Pour Francis Lecomte, élu de la maison d’accueil spécialisée Le Châtaigner, à Cagny, le sur-mesure passe entre autres par l’appui et l’expertise qu’il apporte à un salarié devant monter un dossier maladie ou de reconnaissance de la qualité de travailleur handicapé (RQTH). Là aussi, ça fonctionne. Sur les 54 salariés du site, douze sont adhérents CFDT. Un motif de fierté pour cet ancien boulanger qui s’est reconverti il y a quelques années : « J’ai roulé ma bosse pendant quarante ans, et je me suis demandé comment je pouvais être utile, comment je pouvais apporter ma pierre à l’édifice. »
Une forte présence à la table des négociations
Si la proximité, la réactivité et l’information aux adhérents peuvent expliquer le succès de la section, cette réussite est aussi fortement liée à un cahier revendicatif bien rempli et aux avancées obtenues à la table des négociations. Les derniers en date, ce sont une réduction du temps de travail de deux heures bénéficiant aux personnels dès 57 ans ; la négociation d’un accord qualité de vie au travail qui donne la priorité aux salariés de l’Adapei 80 à temps partiel et de nuit sur les postes à pourvoir dans l’un des 36 sites ; un accord « journées illimitées enfant malade » ; deux années consécutives avec des primes pouvoir d’achat, jusqu’à 500 euros par salarié.

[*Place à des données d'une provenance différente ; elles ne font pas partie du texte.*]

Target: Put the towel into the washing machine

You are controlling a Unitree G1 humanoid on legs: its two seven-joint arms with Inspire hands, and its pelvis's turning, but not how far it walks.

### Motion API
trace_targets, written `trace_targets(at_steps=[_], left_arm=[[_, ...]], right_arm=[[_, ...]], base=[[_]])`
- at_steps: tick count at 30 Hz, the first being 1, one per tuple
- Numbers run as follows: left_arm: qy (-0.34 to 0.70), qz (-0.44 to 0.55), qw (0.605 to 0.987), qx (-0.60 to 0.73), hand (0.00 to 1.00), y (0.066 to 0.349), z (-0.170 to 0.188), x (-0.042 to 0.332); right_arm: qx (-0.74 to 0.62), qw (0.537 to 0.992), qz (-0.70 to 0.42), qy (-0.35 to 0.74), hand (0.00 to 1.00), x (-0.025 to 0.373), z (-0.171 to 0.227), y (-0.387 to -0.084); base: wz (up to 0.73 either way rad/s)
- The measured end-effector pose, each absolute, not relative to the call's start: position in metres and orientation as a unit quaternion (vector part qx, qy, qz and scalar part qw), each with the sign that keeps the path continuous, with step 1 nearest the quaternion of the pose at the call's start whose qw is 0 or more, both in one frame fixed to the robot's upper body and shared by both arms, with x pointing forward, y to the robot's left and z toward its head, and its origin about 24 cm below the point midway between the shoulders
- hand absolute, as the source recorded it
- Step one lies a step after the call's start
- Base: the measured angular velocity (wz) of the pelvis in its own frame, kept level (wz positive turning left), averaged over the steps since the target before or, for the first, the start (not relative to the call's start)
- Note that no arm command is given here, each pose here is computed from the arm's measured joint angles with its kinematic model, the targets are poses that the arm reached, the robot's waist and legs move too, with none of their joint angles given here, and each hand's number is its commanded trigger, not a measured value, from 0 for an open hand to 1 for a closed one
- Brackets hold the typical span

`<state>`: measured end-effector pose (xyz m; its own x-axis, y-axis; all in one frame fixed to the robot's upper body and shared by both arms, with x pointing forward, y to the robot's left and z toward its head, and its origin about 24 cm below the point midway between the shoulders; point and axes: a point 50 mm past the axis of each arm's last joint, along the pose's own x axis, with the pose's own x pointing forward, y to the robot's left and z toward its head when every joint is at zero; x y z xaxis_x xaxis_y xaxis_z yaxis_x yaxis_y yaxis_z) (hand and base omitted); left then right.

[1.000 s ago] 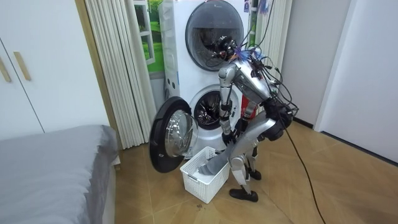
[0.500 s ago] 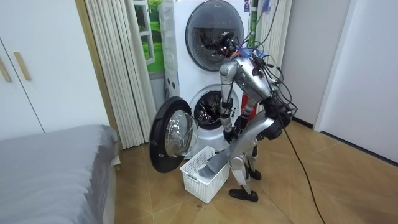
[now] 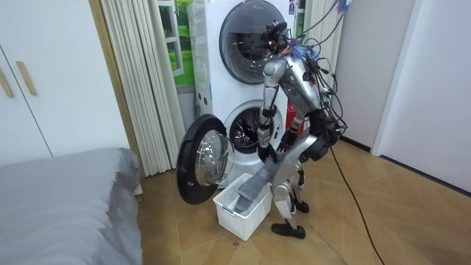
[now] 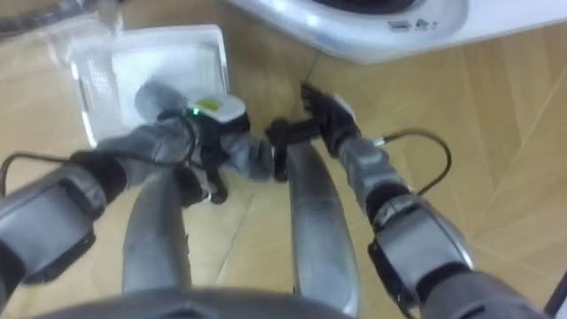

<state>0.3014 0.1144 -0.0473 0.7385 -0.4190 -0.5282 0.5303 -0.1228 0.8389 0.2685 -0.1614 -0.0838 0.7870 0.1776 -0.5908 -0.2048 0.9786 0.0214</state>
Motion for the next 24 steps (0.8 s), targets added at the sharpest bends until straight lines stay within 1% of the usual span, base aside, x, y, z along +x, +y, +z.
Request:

Dans les semaines à venir, la section CFDT souhaite mettre à l’ordre du jour la mise en place d’un compte épargne-temps, espère voir aborder la problématique des mobilités durables et de l’écologie, veut négocier la gestion et la sécurisation des parcours professionnels. « Des passerelles doivent être mises en place entre les différents établissements pour favoriser les mobilités internes », explique Pierre Graux.

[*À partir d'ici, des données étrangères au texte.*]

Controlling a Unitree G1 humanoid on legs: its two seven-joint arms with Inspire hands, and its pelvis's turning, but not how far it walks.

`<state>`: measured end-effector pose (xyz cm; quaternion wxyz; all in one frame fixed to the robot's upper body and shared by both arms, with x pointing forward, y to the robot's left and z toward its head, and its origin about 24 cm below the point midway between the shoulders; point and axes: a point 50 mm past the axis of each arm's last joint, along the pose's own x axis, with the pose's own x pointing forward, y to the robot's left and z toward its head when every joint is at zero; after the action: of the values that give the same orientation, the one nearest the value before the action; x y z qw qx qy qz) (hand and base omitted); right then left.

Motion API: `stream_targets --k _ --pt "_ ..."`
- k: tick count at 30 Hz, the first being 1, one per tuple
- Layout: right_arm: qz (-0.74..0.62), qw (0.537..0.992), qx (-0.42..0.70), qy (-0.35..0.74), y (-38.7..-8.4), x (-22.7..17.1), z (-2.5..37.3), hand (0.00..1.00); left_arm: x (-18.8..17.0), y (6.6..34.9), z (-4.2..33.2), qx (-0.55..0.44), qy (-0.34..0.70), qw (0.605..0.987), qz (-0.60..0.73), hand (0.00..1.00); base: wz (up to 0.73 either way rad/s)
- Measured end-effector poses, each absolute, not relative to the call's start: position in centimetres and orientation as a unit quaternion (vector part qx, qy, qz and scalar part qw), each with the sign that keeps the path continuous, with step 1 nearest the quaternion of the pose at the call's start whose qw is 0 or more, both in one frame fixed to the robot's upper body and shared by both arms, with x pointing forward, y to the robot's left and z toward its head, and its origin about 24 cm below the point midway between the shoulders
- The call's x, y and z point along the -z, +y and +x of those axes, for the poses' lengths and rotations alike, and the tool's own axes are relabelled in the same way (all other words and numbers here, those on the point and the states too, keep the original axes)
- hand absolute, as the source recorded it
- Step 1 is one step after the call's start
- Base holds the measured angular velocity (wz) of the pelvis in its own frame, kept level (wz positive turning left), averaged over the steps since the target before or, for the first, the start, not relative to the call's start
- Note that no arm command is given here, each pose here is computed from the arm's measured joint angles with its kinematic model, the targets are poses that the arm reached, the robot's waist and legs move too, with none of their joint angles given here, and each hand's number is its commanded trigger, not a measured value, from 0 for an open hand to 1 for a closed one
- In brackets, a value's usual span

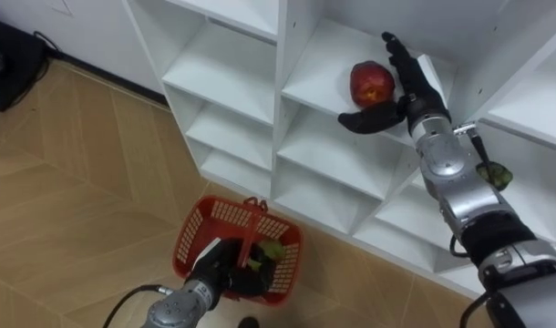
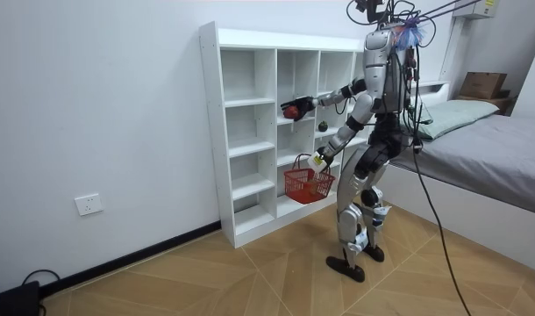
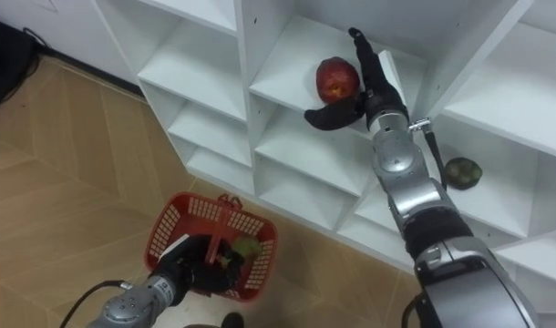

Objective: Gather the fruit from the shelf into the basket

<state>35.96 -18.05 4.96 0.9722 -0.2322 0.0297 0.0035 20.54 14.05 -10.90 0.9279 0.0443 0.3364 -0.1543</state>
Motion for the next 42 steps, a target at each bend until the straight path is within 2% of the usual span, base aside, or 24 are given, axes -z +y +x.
stream_targets --k 1,3,15,42 --pt "-0.232 0.972 -0.003 0.03 -18.1 -4.9 36.0 0.64 10.9 14.1 20.5 0.153 0.336 0.928 0.043 1.0 0.0" --pt "-0.232 0.972 -0.002 0.029 -18.1 -5.0 36.0 1.0 10.9 14.1 20.5 0.153 0.337 0.928 0.042 1.0 0.0" --pt "-0.236 0.971 0.027 0.019 -19.6 -6.4 36.6 1.0 10.9 14.0 20.5 0.153 0.337 0.928 0.038 1.0 0.0" --pt "-0.226 0.974 0.017 0.011 -18.7 -6.5 36.7 1.0 10.8 13.5 20.6 0.172 0.336 0.925 0.047 1.0 0.0"
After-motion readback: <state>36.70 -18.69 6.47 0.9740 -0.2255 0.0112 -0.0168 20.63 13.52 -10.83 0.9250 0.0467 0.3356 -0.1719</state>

La formation syndicale, autre priorité
Dernière priorité du collectif : la formation syndicale. « Il est indispensable de faire monter les militants et adhérents en compétences. L’émancipation est une valeur qu’il faut faire vivre », poursuit Pierre. Proposition de l’adhésion, négociations annuelles obligatoires, rôle du délégué syndical, nouvel adhérent… : « Nous envoyons du monde partout ! » Avec, déjà, en ligne de mire, le prochain scrutin et l’ambition de franchir le cap des 50 % de voix pour la CFDT.